Blog Archives

Dimension reduction

2/29/2016

why dimension reduction

Dimension is the number of features. Too much dimension leads to too many effective details in order to not overfitting. So for the most of the time, data is always not enough. On the other hand, less dimension will lead to less computational time. If the information between the different sample is conserved, it means, some feature is actually deleted. So dimension reduction is actually, deleting the most unwanted features or unimportant one as a whole.

Random projection

Dimensionality reduction techniques generally use linear transformations in determining the intrinsic dimensionality of the manifold as well as extracting its principal directions. For this purpose there are various related techniques, including: principal component analysis, linear discriminant analysis, canonical correlation analysis, discrete cosine transform, random projection, etc.

Random projection is a simple and computationally efficient way to reduce the dimensionality of data by trading a controlled amount of error for faster processing times and smaller model sizes.
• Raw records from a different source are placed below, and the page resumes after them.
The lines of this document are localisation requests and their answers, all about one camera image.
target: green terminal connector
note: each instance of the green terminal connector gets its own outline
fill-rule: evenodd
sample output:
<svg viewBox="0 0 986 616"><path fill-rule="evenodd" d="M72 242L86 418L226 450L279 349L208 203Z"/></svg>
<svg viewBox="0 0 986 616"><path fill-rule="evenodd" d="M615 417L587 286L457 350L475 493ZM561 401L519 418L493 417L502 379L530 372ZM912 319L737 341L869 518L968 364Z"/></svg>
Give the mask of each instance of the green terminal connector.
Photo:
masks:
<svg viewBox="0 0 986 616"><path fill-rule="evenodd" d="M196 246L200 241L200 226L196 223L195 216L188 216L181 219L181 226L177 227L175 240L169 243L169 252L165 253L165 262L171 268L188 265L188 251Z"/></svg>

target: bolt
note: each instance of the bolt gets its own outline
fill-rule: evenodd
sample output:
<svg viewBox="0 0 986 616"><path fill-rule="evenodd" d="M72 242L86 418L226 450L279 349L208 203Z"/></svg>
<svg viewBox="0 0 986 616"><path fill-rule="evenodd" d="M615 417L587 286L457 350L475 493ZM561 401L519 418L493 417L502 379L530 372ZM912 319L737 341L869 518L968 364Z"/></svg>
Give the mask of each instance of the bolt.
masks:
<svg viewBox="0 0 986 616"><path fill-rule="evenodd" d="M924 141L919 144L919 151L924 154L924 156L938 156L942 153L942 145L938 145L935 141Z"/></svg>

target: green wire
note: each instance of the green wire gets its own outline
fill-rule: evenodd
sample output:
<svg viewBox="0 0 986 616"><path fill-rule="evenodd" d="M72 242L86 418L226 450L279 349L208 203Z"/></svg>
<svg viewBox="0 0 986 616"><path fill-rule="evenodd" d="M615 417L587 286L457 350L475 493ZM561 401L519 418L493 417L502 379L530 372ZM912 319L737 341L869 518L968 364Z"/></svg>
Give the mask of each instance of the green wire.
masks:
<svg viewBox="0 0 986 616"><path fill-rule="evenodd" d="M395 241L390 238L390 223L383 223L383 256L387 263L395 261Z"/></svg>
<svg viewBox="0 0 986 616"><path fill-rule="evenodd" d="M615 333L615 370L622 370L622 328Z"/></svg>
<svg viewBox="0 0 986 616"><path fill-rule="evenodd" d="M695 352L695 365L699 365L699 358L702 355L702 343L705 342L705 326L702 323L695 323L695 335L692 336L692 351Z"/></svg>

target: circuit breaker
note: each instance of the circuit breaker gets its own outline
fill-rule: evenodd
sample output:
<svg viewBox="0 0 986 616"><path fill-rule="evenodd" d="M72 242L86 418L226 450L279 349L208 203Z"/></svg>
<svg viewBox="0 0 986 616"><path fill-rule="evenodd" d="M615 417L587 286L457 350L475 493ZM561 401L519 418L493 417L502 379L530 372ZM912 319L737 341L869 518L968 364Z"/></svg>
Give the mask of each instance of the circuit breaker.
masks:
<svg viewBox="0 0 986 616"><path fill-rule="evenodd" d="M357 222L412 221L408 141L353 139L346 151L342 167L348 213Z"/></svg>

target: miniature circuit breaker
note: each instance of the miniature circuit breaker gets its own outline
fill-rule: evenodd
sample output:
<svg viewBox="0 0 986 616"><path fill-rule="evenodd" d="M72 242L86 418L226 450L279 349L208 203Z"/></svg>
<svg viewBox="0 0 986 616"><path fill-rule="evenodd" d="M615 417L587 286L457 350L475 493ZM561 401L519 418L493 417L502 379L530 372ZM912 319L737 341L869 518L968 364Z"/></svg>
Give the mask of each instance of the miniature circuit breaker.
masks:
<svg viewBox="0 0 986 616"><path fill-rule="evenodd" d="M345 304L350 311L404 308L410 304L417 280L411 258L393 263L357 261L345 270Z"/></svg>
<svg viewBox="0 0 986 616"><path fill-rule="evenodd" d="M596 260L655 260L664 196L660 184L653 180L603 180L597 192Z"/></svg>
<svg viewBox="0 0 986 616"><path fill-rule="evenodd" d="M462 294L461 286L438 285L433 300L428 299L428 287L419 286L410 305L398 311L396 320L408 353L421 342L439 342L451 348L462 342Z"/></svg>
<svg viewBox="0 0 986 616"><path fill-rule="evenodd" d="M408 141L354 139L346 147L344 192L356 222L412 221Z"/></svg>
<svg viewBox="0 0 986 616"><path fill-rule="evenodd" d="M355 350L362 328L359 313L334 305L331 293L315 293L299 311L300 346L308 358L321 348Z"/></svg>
The dimensions and distribution of random projection matrices are controlled so as to approximately preserve the pairwise distances between any two samples of the dataset.

The core idea behind random projection is given in the Johnson-Lindenstrauss lemma, which states that if points in a vector space are of sufficiently high dimension, then they may be projected into a suitable lower-dimensional space in a way which approximately preserves the distances between the points.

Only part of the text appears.